No more green/white/checker or red flag foolisness. If the best in the world can't run the last 10 laps of a race w/o crashing, let 'em finish under yellow.

Lose the restrictor plates already.


----------



## smalltime (Jun 3, 2006)

AfxToo said:


> NASCAR is like government spending. Everyone complains about it unless they are the beneficiaries of the spending. I'm sure all the JJ fans are ecstatic about the five-peat. Fans of every other driver in contention want the NASCAR government to step in and make a change. But hey, it could be worse. How are we going to talk the Junior fans back from the ledge? That's going to be a tough job.


I'm going to appologize for this now.

If Mr. Moderator wants to delete, I'll understand, but I have to do it.

I live in the Kansas city metro area. I also happen to live in the same county where the Chefs play. My tax dollars are used to support the team to the tune of around three million dollars. That's not so bad, I know. BUT:

We have police officers layed off due to budget cuts, same for firefighters and teachers.

How is Chevrolet any different? 
At last count, they are 40 ish % owned by the the federal govt. That's us guys. I feel they should stop racing 'till they get back on their feet and pay us back. And don't EVEN think about Chrysler.

Sorry to be the buzz kill here, but I have a problem with this arrangement.

Flame away.


----------



## 1976Cordoba (Sep 20, 2000)

I thought GM already paid back the fed loans - early.


----------



## 1976Cordoba (Sep 20, 2000)

And "The Chase" is a frikkin' joke. One guy winning five in a row in an age of so-called 'parity' is absurd. Something is wrong in NASCAR - Big Time Wrong.

Can't blame Hendrick & Johnson I guess . . . I'd continue to exploit this joke format just like they have.

However, at the end of the day - NO, at the end of a career - there will always be an asterisk next to Johnson's name in the minds of many fans . . . "Greatest _CHASE_ Champion ever . . ." Woop-Dee-Doo

My $.02 worth - your mileage may vary.


----------



## 1976Cordoba (Sep 20, 2000)

*2010 Sprint Cup 'Classic' Points Standings:*
[after Homestead, race 36 of 36....the OLD way]:
rank, car#, driver, points, behind
1) #29-Kevin Harvick, 5274
2) #48-Jimmie Johnson, 4989, -285 CHASE CHAMP
3) #11-Denny Hamlin, 4865, -409

*"Classic" 2009 Points Standings*
the OLD way - Driver Points Standings [after Homestead, race 36 of 36]:
*pos, car#, driver, points, behind*
1) #48-Jimmie Johnson (X), 5156 [7 wins] CHASE CHAMP
2) #24-Jeff Gordon (X), 5090, -66 [1 win]
3) #14-Tony Stewart (X), 5085, -71 [4 wins]

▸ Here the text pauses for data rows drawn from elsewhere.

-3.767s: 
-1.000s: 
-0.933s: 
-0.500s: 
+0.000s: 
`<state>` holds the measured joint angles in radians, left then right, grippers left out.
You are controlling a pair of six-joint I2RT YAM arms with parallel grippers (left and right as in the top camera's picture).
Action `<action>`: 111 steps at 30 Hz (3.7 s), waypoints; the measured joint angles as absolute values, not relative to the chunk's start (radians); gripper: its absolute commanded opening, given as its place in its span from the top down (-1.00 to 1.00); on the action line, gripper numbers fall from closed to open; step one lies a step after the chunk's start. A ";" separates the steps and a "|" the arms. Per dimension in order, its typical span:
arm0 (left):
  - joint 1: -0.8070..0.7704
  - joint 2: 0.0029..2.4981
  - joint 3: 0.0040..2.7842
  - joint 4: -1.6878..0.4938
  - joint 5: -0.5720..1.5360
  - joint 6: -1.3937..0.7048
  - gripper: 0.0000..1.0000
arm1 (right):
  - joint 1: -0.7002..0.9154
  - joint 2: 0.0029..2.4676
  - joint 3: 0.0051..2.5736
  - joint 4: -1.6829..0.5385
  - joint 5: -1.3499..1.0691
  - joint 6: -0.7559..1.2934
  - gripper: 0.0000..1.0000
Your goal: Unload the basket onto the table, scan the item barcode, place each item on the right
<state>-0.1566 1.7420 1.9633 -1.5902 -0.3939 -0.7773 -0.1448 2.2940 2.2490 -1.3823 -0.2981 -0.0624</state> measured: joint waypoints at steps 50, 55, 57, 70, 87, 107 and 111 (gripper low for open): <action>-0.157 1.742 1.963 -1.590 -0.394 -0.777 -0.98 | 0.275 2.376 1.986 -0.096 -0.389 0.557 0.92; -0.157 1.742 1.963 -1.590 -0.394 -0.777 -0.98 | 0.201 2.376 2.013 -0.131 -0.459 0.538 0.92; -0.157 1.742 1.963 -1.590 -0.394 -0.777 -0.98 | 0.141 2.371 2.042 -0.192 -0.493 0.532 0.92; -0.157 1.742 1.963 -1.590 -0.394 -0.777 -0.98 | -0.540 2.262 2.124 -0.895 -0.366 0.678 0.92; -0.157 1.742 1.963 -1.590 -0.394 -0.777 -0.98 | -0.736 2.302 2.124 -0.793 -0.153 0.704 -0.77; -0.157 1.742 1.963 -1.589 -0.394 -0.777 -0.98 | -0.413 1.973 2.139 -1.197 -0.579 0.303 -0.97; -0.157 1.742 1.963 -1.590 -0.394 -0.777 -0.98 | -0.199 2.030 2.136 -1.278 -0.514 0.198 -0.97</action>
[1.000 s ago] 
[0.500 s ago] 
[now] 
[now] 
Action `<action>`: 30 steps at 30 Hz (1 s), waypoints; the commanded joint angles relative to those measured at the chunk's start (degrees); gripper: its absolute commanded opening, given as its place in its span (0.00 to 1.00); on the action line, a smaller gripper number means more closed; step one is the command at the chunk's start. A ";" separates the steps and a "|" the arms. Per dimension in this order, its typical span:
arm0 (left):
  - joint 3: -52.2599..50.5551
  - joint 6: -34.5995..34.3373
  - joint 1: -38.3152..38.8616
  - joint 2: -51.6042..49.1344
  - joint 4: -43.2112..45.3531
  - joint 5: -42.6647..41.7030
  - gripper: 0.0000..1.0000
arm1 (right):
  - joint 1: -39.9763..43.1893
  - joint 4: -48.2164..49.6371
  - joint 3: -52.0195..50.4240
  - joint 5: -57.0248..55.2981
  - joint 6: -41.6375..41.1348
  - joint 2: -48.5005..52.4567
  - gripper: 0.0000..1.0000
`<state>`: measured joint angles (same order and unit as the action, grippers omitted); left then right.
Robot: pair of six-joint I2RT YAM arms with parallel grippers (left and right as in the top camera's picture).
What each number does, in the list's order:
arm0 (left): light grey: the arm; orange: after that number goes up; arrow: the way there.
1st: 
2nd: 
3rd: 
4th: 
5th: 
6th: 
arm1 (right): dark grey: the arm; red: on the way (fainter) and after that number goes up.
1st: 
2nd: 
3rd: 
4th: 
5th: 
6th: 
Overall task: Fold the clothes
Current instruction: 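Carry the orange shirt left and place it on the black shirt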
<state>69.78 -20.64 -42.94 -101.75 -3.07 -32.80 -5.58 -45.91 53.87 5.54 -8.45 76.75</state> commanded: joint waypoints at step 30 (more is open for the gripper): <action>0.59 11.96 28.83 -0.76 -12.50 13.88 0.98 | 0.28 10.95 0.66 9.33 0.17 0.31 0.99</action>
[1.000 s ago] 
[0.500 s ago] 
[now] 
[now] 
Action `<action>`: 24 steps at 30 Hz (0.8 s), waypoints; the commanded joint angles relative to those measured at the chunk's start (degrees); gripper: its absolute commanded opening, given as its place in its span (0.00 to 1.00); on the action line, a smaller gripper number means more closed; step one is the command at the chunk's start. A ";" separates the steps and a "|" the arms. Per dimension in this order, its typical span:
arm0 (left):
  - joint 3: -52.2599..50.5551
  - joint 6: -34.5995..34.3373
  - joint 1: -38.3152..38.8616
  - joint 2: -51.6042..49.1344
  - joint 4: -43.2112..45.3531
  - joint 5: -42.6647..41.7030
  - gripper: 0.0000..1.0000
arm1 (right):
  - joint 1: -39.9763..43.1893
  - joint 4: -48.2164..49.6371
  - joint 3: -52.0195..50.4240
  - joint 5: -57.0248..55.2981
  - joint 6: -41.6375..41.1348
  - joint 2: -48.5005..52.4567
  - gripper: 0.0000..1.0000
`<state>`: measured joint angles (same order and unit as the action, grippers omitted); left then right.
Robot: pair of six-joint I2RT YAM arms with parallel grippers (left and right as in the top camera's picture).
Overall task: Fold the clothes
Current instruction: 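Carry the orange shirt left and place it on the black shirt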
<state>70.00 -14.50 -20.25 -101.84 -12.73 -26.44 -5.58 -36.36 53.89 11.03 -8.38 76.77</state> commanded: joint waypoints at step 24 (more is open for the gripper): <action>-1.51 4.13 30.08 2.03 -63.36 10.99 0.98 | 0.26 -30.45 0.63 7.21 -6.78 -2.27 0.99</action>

*"Classic" 2008 Points Standings*...the old way, not the Chase after Homestead:
(Traditional Points...the old way, not the Chase)
1) #99-Carl Edwards 5236 [9 wins]
2) #48-Jimmie Johnson 5220 -16 [7 wins] CHASE CHAMP
3) #18-Kyle Busch 4984 -252 [8 wins]

*"Classic" 2007 Points Standings*...the old way, not the Chase after Homestead:
(Traditional Points...the old way, not the Chase)
1) #24-Jeff Gordon 5455
2) #48-Jimmie Johnson 5102, -353 CHASE CHAMP
3) #20-Tony Stewart 4749

*"Classic" 2006 Points Standings*...the old way, not the Chase after Homestead:
1) #48-Jimmie Johnson 5158 CHASE CHAMP
2) #17-Matt Kenseth, 5154, -4
3) #29-Kevin Harvick, 4838, -320


----------



## HadaSlot (Oct 22, 2007)

*My link to the Chase*

We I am. not happy about most of it. No cable = No races. Good side= gonna buy a '58 ragtop VW with Herbie sticker package that used to be Carl Edwards brothers car. It doesn't make it more valuable but it is very cool (36 horsepower) and Carls brother is cool as well.


----------



## LeeRoy98 (Jul 8, 2005)

1976Cordoba said:


> *2010 Sprint Cup 'Classic' Points Standings:*
> [after Homestead, race 36 of 36....the OLD way]:
> rank, car#, driver, points, behind
> 1) #29-Kevin Harvick, 5274
> ...


You are making the erroneous assumption that all the teams would have raced the same if the chase had not been in effect. I can probably apply several different Nascar point systems (yes, there were several!!) to make the results different. But what is the point??
Did none of the other drivers not understand the point system?? 
We had 3 drivers on Sunday that were able to win the championship!!! What more do you want???
I assume you were all positively riveted by the Nationwide series this year... what a wonderful suspense that was until about, ummm... mid April? Better yet... let's pull the Cup drivers out and reduce the purses and TV time to... NOTHING!! Most people do not go or watch the Nationwide races to see Joe Unknown beat Jane Neverheardofher... sorry, I watch but most won't. 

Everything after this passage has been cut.